WHAT IS REQUIRED>
What you return must be the lines from the first one below through the one containing "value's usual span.", exactly and with pictures excluded.

:: INFORMATION SHOWN ::

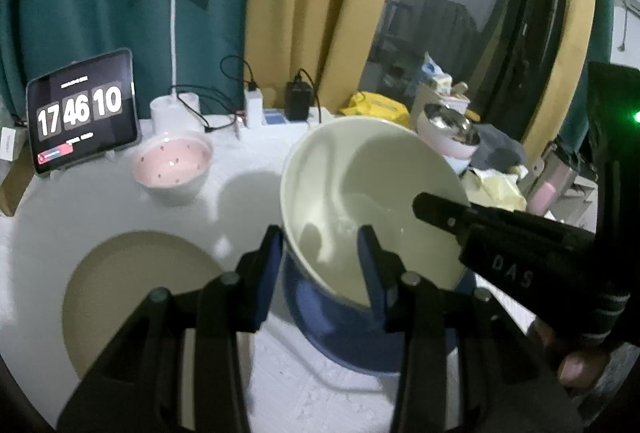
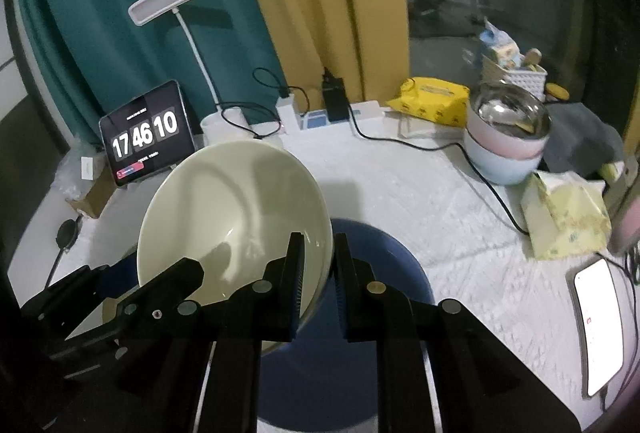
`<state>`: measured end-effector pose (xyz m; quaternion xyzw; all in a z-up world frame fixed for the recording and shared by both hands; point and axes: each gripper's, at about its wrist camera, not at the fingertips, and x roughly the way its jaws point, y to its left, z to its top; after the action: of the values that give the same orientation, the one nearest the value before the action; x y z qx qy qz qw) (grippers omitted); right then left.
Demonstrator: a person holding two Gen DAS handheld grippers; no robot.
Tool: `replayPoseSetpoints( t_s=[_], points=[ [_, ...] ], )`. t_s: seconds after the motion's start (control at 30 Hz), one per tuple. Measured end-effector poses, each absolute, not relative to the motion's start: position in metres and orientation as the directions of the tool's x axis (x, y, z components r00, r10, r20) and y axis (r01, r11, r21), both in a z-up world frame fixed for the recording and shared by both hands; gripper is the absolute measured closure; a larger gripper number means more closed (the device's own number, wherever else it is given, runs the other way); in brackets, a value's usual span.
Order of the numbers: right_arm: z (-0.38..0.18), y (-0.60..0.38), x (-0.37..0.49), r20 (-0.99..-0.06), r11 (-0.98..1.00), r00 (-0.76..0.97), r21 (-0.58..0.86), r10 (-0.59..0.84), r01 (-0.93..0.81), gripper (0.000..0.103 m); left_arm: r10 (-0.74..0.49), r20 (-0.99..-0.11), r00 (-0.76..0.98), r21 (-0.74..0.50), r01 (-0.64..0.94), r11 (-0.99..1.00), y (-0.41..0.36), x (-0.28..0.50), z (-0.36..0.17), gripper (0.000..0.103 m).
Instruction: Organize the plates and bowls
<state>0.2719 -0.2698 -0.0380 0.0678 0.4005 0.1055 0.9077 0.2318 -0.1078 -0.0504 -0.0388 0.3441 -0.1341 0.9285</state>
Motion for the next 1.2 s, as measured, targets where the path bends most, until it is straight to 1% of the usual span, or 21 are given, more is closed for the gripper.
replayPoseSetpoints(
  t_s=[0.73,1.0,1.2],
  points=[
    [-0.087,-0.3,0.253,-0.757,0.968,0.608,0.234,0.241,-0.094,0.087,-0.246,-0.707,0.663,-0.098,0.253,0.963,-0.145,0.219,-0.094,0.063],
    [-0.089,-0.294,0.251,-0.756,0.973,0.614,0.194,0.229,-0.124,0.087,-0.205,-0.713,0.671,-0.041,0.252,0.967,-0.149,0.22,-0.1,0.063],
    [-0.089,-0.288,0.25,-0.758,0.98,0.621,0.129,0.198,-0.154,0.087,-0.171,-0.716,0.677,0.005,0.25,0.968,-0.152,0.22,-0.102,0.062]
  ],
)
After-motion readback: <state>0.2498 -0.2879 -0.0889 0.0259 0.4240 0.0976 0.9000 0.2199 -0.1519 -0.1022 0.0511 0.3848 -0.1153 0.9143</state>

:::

SOLUTION FOR THIS TASK>
`<state>`: measured end-effector pose (xyz m; quaternion xyzw; all in a z-up world frame fixed for the recording and shared by both hands; point and axes: each gripper's, at about its wrist camera, not at the fingertips, and x roughly the way its jaws point, y to its left, z to its top; after the action: of the values that give the same orientation, the one nearest the value before the action; x y z qx qy qz qw) (grippers omitted); right then left.
Demonstrator: a person holding two Gen DAS handheld grippers; no robot.
Tool: `replayPoseSetpoints( t_s=[_], points=[ [_, ...] ], )`. t_s: seconds after the motion's start (control at 30 Hz), one per tuple. Measured end-effector poses, each absolute, not relative to the motion's start: position in metres and orientation as the directions of the tool's x axis (x, y, z components r00, r10, r20) and y axis (r01, r11, r21), both in a z-up world frame fixed for the recording and shared by both hands; gripper is the absolute measured closure; a larger gripper number means more closed (the device's own number, wherever else it is given, runs the other way); in brackets, a value's usual span.

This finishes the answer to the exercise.